Larry Summers on Indian demonetisation

Larry Summers, a former US Treasury Secretary who missed a possible chairmanship of the Fed because of his politically incorrect statements on female professors, has thought it fit to comment on ongoing demonetisation of Rs.500 and Rs.1,000. [Summers had earlier infamously found "the basic, slightly lead-eyed premise of [Mr. Rajan's] paper to be misguided" with reference to Raghuram Rajan's unique prediction of global downturn. According to Summers, Rajan was a Luddite.]

Larry Summers is patronising enough to call the demonetisation move 'the most sweeping change in currency policy in the world in decades.' When the European Central Bank put an end to Euro 500 Bank notes in May, 2016 , it was widely welcomed by many economists including Summers. Euro 500 note was nicknamed 'Bin Laden' since it was the currency denomination of choice for terrorists and drug peddlers. The modus operandi adopted by ECB was different from what RBI is doing now. Euro 500 will be phased out by the end of 2018. In the meanwhile, whatever notes come back to banks will get withdrawn from circulation. A similar approach by RBI would only have ensured planned failure of its move.

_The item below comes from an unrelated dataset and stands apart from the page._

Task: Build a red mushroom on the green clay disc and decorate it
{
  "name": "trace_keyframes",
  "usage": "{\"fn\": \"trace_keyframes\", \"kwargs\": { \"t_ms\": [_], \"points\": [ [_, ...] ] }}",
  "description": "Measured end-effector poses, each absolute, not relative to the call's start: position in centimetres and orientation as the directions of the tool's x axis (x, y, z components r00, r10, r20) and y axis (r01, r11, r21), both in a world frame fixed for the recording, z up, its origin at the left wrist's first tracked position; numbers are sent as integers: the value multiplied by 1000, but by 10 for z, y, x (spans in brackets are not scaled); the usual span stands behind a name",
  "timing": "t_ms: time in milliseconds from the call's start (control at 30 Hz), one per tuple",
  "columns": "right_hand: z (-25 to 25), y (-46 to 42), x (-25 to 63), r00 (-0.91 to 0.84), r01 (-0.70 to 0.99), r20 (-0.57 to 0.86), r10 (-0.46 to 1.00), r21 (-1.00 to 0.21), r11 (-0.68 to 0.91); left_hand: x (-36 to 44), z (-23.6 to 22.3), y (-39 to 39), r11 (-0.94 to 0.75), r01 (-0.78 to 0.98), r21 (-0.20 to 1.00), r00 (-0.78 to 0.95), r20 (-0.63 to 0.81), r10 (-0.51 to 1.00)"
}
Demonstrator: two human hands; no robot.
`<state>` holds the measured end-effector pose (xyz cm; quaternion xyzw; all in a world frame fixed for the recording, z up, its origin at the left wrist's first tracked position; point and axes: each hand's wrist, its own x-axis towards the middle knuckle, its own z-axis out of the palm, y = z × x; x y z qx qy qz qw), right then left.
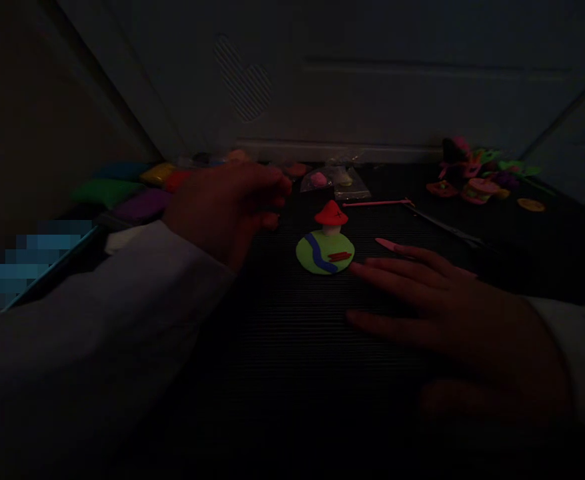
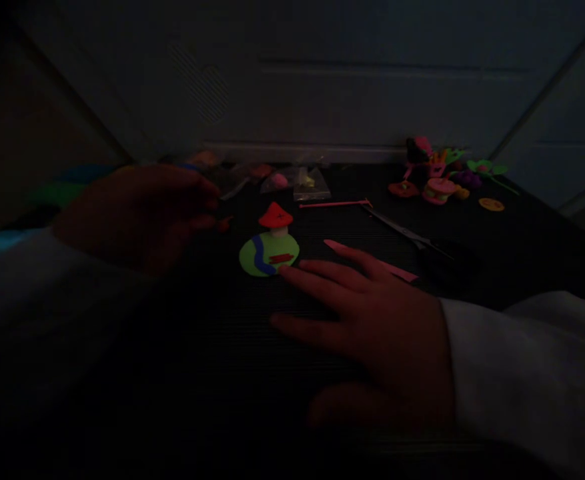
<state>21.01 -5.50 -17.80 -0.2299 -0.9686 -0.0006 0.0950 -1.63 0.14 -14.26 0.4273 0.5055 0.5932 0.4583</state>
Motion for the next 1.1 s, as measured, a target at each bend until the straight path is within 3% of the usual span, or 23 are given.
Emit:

Summers is now seeking an end to US$ 100 notes.

Since India is deeply troubled by terrorism and black money accumulators, a long time window for conversion would have been imprudent. Naxalites and terrorists from across the border would have welcomed such a tolerant move.

Summers adds, "We recognize that many of those who hold large quantities of cash in India have come by their wealth in corrupt or illegal ways.  So, the temptation to expropriate is understandable.  After all, as the argument goes, anyone who came by their wealth legally has nothing to fear from coming forward and exchanging old notes for new ones." 
However, he also insists, "Most free societies would rather let several criminals go free than convict an innocent man.  In the same way, for the government to expropriate from even a few innocent victims who, for one reason or another, do not manage to convert their money is highly problematic.  Moreover, the definition of what is illegal or corrupt is open to debate given commercial practices that have prevailed in India for a long time." This is an argument for 'live and let live' policy very pleasing to the ears of the guilty.

It is surprising that Summers assumes that despite a two-month window for exchange of notes (lengthened by a further 3-month period for exchange directly at RBI), some 'innocent' people will lose their money. Ten days of chaotic queues in India are enough to enable the noted economist to conclude:  "We were not enthusiastic previously about the idea of withdrawing existing notes from circulation because we judged the costs to exceed the benefits. The ongoing chaos in India and the resulting loss of trust in government fortify us in this judgement."

Demonetisation is not a narrow economic measure. It has social and ethical underpinnings. If it helps in undermining the anti-social forces, be they terrorists, Maoists or black moneyed politicians and businessmen, withdrawal of high-denomination notes becomes imperative. Hopefully, the government will follow up with more measures to penalise the criminals.